Dark Chocolate untuk Diabetes, Kok Bisa?

19 Nov 2019 • Diabetes

Ditulis oleh               : dr. Yonathan Heru Suhalim

Telah direview oleh  : dr. Roy Panusunan Sibarani, Sp.PD-KEMD, FES


“Dok, saya sebagai orang yang terkena diabetes masi boleh tidak untuk makan cokelat sebagai cemilan? Begitulah kira-kira ungkapan dari penderita diabetes dan juga pecinta cokelat. Selain itu juga, penderita diabetes harus menghindari semua makanan manis.

Sebagian dari penderita diabetes tentu akan berpikir bahwa cokelat merupakan suatu cemilan terlarang bagi dirinya dan harus dibuang jauh-jauh seperti cemilan manis lainnya. Tetapi, apakah hal tersebut sepenuhnya benar? Apakah penderita diabetes tidak boleh mengkonsumsi cokelat?

Banyak kabar yang beredar bahwa konsumsi dark chocolate memiliki manfaat yang baik terhadap diabetes. Hal ini merupakan suatu kabar gembira buat penderita diabetes yang suka mengkonsumsi cokelat. Namun, apakah hal tersebut hanyalah suatu mitos belaka atau memang sudah terbukti.

Proses pembuatan cokelat dimulai dari buah cokelat yang sudah matang lalu dipanen. Setelah itu buah cokelat itu dibelah untuk diambil bijinya untuk dilakukan fermentasi dan dikeringkan sebelum dikirim ke pabrik-pabrik pembuatan cokelat. Di pabrik itulah baru kemudian terjadi penambahan-penambahan agar rasa cokelat yang dikonsumsi lebih enak. Bahan-bahan yang sering digunakan untuk penambahan itu adalah susu dan gula.

Pada orang yang belum terkena diabetes, ternyata dengan mengkonsumsi dark chocolate dapat menurunkan risiko terkena diabetes 4 sampai 5 tahun mendatang. Bahkan menurut penelitian pada orang yang mengkonsumsi dark chocolate lebih dari 1x seminggu memiliki risiko 2 kali lebih rendah terkena diabetes.

Selain sebagai pencegahan, menurut penelitian dengan mengkonsumsi dark chocolate 25gram sehari selama 8 minggu ini juga terbukti dapat menurunkan tekanan darah dan juga gula darah puasa. Rahasia yang membuat dark chocolate berguna terhadap diabetes karena di dalamnya terdapat suatu komponen yang bernama polyphenol yang mempunyai peran sebagai antioksidan di dalam tubuh (melindungi tubuh dari radikal bebas yang bisa menyebabkan kerusakan sel). Polyphenol dalam dark chocolate inilah yang mempunyai manfaat untuk meningkatkan sensitifitas insulin dimana akan mengontrol gula darah dalam tubuh kita.

Dark chocolate yang tepat

Ternyata, makanan yang sering dibuat menjadi makanan pencuci mulut ini merupakan salah satu jenis makanan yang terbukti memiliki banyak manfaat kesehatan baik untuk mencegah diabetes maupun dapat juga dikonsumsi pada penderita diabetes. Pilihan yang terbaik adalah jenis dark chocolate yang mengandung 70% cokelat murni bukan jenis cokelat putih atau cokelat susu.
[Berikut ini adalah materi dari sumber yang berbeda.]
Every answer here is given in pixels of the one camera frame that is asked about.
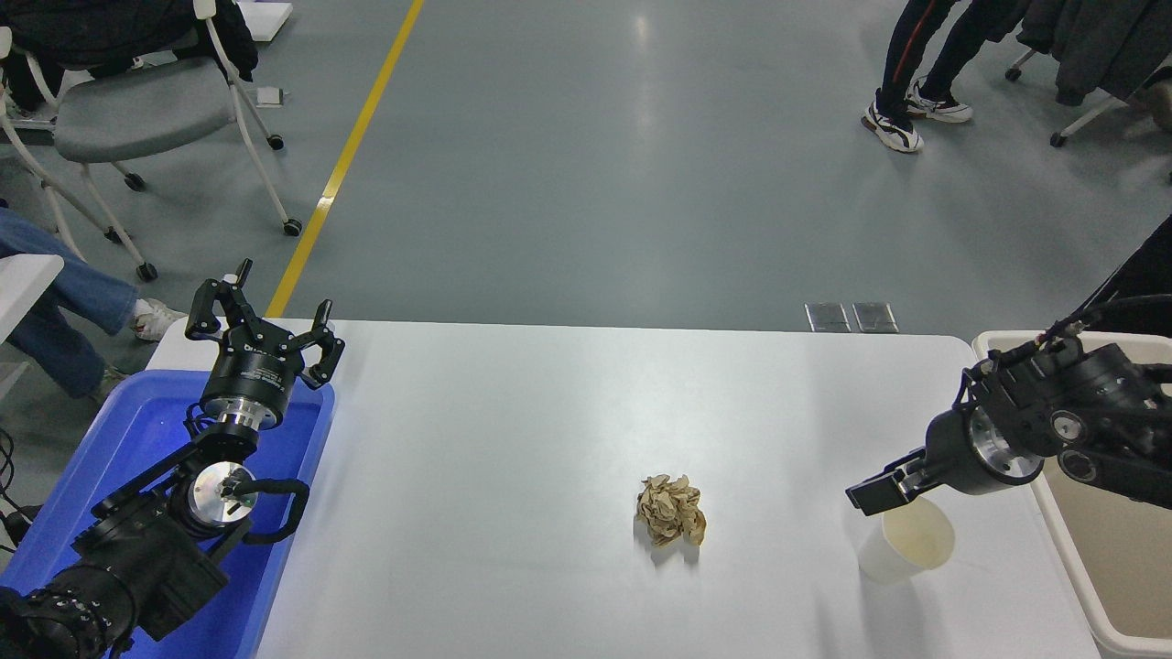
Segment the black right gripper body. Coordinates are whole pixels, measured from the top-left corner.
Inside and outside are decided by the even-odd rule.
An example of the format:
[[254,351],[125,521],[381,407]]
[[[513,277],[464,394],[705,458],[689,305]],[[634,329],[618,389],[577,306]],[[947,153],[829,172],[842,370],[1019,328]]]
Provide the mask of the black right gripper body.
[[946,410],[933,417],[925,442],[926,480],[965,495],[1000,491],[1001,482],[993,478],[988,464],[974,451],[966,433],[963,413]]

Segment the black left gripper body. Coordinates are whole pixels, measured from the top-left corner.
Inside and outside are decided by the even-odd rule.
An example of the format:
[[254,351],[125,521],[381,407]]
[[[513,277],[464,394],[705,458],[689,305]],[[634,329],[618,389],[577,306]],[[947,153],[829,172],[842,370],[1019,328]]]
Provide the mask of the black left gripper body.
[[289,332],[225,332],[202,392],[202,410],[218,414],[230,400],[246,399],[261,405],[270,416],[282,416],[304,367],[300,354],[281,349],[292,341]]

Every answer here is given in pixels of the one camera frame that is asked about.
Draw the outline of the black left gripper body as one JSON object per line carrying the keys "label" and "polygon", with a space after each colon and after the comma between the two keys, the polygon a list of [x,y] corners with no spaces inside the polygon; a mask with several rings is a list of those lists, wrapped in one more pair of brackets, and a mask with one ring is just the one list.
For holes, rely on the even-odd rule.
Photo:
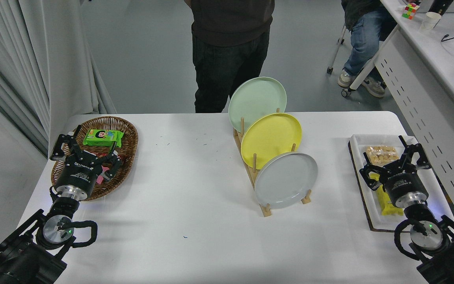
{"label": "black left gripper body", "polygon": [[76,154],[68,156],[55,183],[55,189],[59,191],[60,187],[73,186],[85,192],[92,192],[98,176],[102,173],[102,165],[95,161],[96,156],[90,153],[84,153],[81,158]]}

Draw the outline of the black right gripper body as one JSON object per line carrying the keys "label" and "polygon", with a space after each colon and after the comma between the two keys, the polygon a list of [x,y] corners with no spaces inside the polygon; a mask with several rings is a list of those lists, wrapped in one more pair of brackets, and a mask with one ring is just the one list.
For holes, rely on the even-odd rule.
{"label": "black right gripper body", "polygon": [[427,190],[416,170],[404,170],[399,173],[389,172],[382,175],[383,188],[391,203],[425,203]]}

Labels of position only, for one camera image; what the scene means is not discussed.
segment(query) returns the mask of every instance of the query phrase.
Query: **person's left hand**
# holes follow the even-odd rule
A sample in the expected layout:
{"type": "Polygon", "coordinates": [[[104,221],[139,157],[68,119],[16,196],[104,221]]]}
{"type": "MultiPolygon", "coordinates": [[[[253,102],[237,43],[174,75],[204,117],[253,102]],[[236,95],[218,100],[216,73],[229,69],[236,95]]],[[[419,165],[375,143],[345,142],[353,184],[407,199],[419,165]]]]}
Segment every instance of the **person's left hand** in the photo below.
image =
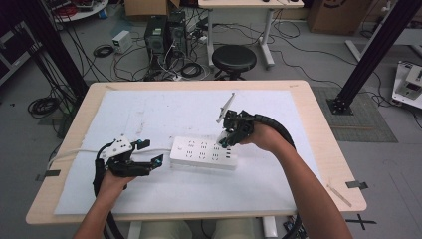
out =
{"type": "Polygon", "coordinates": [[[109,170],[105,173],[105,177],[100,187],[99,195],[96,202],[109,206],[110,209],[114,206],[118,197],[121,195],[123,188],[134,180],[135,177],[117,177],[109,170]]]}

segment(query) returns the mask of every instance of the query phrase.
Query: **person's right hand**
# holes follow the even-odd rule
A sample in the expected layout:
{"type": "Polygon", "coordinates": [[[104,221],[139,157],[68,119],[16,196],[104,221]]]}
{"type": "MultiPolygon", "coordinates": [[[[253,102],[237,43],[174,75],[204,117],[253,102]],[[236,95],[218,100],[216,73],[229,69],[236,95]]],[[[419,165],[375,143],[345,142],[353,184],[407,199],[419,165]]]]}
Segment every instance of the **person's right hand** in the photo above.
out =
{"type": "Polygon", "coordinates": [[[243,139],[240,144],[254,143],[258,148],[275,152],[286,142],[280,134],[270,126],[254,122],[254,132],[243,139]]]}

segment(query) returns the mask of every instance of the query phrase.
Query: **forearm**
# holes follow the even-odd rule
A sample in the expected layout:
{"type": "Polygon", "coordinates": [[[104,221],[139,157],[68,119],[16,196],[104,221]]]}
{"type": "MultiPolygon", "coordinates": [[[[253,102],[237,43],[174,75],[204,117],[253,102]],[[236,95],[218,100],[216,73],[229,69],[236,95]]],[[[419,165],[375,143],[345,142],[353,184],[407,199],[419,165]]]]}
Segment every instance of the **forearm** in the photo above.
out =
{"type": "Polygon", "coordinates": [[[84,218],[74,238],[102,238],[106,218],[112,205],[95,202],[84,218]]]}
{"type": "Polygon", "coordinates": [[[311,238],[351,238],[336,205],[296,151],[284,140],[273,154],[280,162],[311,238]]]}

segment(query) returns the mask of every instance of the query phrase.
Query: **white power strip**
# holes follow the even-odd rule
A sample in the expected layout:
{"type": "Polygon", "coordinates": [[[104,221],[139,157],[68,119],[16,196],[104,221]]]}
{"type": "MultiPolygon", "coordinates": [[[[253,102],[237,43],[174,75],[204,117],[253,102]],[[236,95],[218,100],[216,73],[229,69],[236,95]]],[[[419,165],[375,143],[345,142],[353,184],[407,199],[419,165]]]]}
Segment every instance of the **white power strip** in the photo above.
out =
{"type": "Polygon", "coordinates": [[[176,137],[170,152],[172,163],[234,170],[236,155],[230,148],[223,148],[214,140],[176,137]]]}

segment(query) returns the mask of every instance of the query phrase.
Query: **white cable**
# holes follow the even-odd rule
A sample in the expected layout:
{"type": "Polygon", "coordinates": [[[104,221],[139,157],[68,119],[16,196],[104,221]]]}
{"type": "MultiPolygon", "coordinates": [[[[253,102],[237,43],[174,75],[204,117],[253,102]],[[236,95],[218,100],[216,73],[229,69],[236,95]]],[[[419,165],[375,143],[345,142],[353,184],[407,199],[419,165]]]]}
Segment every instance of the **white cable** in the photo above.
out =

Jadi apakah sudah siap untuk membeli dark chocolate di swalayan? Perlu diingat kembali bahwa tidak semua dark chocolate itu sama. Semakin tinggi persentase cocoa yang dikandungnya, semakin banyak mengandung polyphenol yang artinya memiliki antioksidan lebih tinggi.

Perlu diingat juga bahwa mengkonsumsi segala sesuatu yang berlebihan itu tidak dianjurkan dan tidak baik untuk kesehatan tubuh kita. Cokelat yang beredar di pasaran banyak mengandung campuran dari lemak, gula. Selalu berkonsultasi dengan dokter anda jika ingin melakukan modifikasi dari makanan anda.